With John Carpenter, restraint was the key word. I mean seriously, fuck John Carpenter—when he rushes his homework he comes out on the other side with a killer movie score which still wows forty years later, when I do that I get an “at least you tried.” Just three days were needed to create the Halloween score, and it turns out that was the crucial factor in it’s success. Simple to the point of being monotonous, the soundtrack to Halloween worms it’s way into your head with three simple piano notes and a wash of metallic synths, almost like a nursery rhyme that’s gone through the horror blender. As a piece of music it’s restrained, basic and compelling. Making it one of the most recognisable horror scores to this day, and a perfect example that sometimes the simple things are the most effective.
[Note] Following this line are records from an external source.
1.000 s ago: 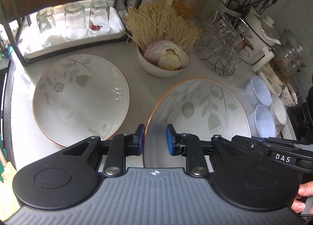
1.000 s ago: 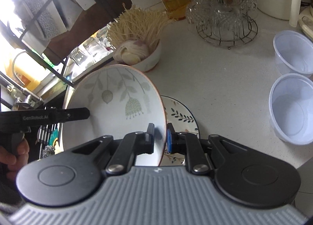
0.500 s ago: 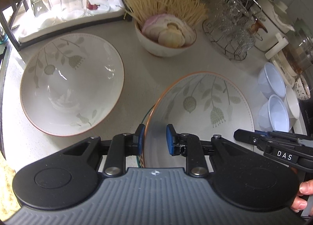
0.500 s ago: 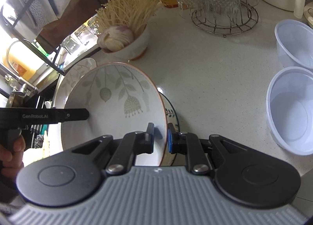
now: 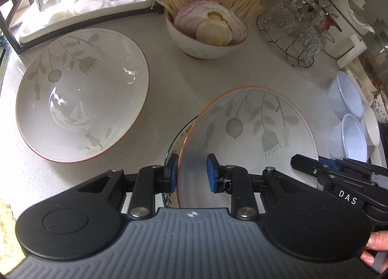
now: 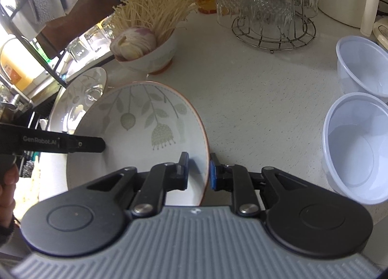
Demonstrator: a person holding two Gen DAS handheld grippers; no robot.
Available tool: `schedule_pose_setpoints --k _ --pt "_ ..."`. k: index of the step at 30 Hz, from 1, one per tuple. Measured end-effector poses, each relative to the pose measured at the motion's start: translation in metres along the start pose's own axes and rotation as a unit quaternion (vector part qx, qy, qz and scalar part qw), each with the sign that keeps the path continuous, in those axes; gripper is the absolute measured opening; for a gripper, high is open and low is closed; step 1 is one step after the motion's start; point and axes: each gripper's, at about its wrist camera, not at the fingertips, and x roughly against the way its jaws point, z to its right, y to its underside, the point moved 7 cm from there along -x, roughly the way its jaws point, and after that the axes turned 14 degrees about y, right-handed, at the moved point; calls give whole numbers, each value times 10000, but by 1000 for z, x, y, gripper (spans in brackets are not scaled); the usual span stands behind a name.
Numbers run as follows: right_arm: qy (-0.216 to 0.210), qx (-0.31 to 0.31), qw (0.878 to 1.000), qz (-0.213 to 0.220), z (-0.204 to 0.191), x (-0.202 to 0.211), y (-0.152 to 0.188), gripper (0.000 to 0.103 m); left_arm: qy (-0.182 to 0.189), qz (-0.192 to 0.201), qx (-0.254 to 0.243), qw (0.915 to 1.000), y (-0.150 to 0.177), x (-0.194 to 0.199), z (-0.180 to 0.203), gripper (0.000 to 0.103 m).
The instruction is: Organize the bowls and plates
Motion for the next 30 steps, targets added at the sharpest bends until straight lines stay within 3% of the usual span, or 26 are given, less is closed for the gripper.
schedule_pose_setpoints --k 15,20,30 --pt "36 -79 9999 73 -1 -7 -7 23 -176 -206 -106 9996 -10 -10 4 29" --pt "-32 -138 9999 23 -1 -10 -7 23 -92 -294 -4 9995 -13 -10 2 34" --pt "-27 50 10000 39 -4 -12 -7 20 2 -741 26 9972 -8 -8 -1 35"
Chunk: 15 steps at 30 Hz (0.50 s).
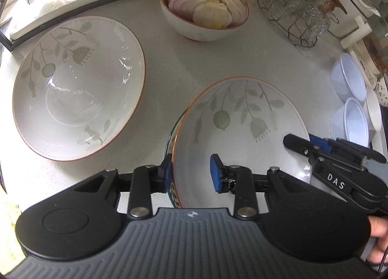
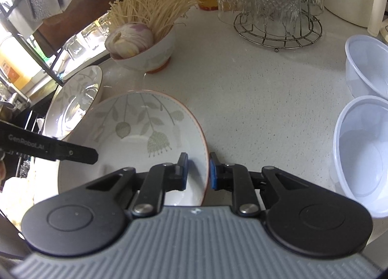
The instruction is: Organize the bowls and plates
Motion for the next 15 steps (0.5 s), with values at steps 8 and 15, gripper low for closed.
schedule_pose_setpoints --k 8,15 --pt "-75 -25 10000 3 0 -1 0 20 -74 177 157 9997 11 13 -7 36" --pt "37 -53 9998 208 0 8 -9 22 -189 427 260 9986 16 9 -1 36"
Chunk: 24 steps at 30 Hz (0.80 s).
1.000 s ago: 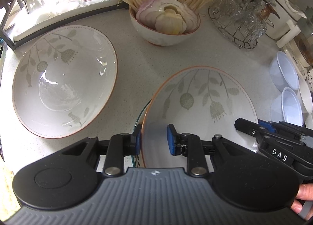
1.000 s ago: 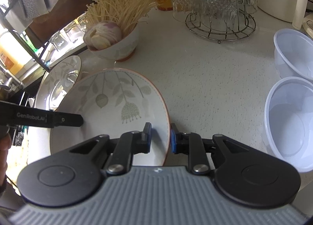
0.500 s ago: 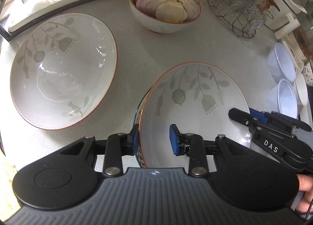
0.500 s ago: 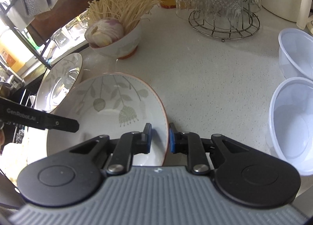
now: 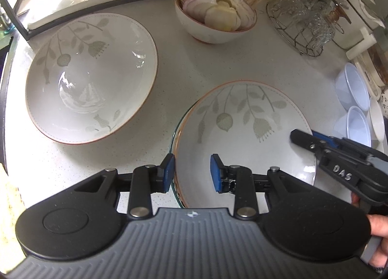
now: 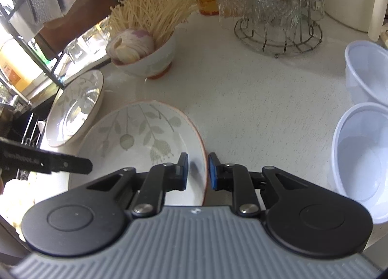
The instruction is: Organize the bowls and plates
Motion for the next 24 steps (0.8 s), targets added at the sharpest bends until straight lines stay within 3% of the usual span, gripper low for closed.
schedule_pose_setpoints --k 12,24 --pt "-39 88 9984 562 1 42 -20 23 -251 766 -170 9966 -3 29 15 36" --pt "-138 27 9959 899 -2 103 -34 23 -298 1319 -463 9897 -4 96 54 36"
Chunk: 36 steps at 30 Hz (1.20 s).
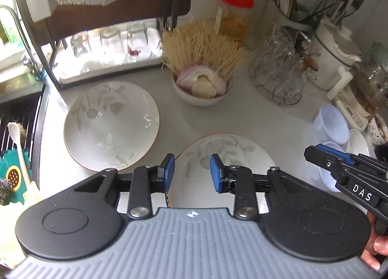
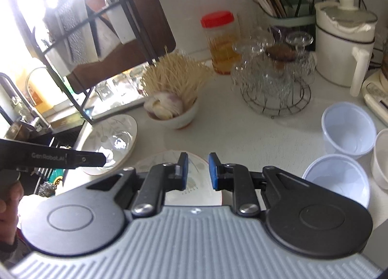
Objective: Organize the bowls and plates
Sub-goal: 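Move both grippers toward the second leaf-pattern bowl beside the dish rack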
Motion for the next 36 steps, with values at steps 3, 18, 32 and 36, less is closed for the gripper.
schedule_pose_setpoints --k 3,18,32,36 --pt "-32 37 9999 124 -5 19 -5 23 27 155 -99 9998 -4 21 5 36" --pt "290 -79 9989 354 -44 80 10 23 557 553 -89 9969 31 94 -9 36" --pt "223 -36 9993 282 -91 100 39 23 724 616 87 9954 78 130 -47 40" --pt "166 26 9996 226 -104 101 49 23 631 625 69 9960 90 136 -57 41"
Personification also proved to be pretty important to Stanley Kubrick. Take The Shining, if you’re not up to watching the main character’s slow descent into madness, you could just listen to the soundtrack and experience the exact same thing. With a concoction of soaring strings and scattered percussion, the music essentially tells the story of the movie, starting small and ending with an insane wall of noise that hit the eardrums as relentlessly as Jack Nicholson busts through a restroom door. By doing this, it becomes less of an atmospheric accompaniment and more of a character in it’s own right, a constance presence which literally embodies the aura of The Shining. Crazy to think, then, that it wasn’t actually made for the film. Without wanting to score an original soundtrack, these pieces of music were hand picked by Kubrick himself, random compositions that have now become synonymous with nightmarish axe murder. As I’m sure Johnny Carson would be the first to admit, it’s funny how things work out.
When talking about the classics, it’s also impossible to ignore the score that’s made showers terrifying for over half a century. Created for Alfred Hitchcock’s Psycho, Bernard Herrman’s soundtrack has become a staple of the horror genre, continuing to send shivers up spines and keep shower curtains open even after all these years. As a piece of music, it’s pretty much perfect. The strings are fast and aggressive, as if the violinist were trying to replicate the stabbing motion through sound alone, and they get in the ears too, making the scariest scenes of Psycho both a visual and audible assault. Above all though, they’re uncomfortable. Like, they’re really fucking uncomfortable. But that’s a good thing. It’s actually a compliment to the composer when the music is as disturbing to listen to as the scenes are disturbing to watch. Like the movies they’re in the scores shouldn’t necessarily be an enjoyable listen, they should be the opposite, an insurance that no-one watching through their fingers misses any of the horror.
So for Thom Yorke, there’s definitely a lot to be gleaned from the success and longevity of these soundtracks. Not only did they bring something unique to the table, but in doing so they hit the perfect note for the movie that they accompanied. Whether he will do the same with this remake is anyone’s bet, but putting money on a well crafted, fresh and intriguing score wouldn’t be an dumbest move. After all, if anyone’s good at hitting the right note, it’s the guy who’s been hitting them pretty frequently since 1993.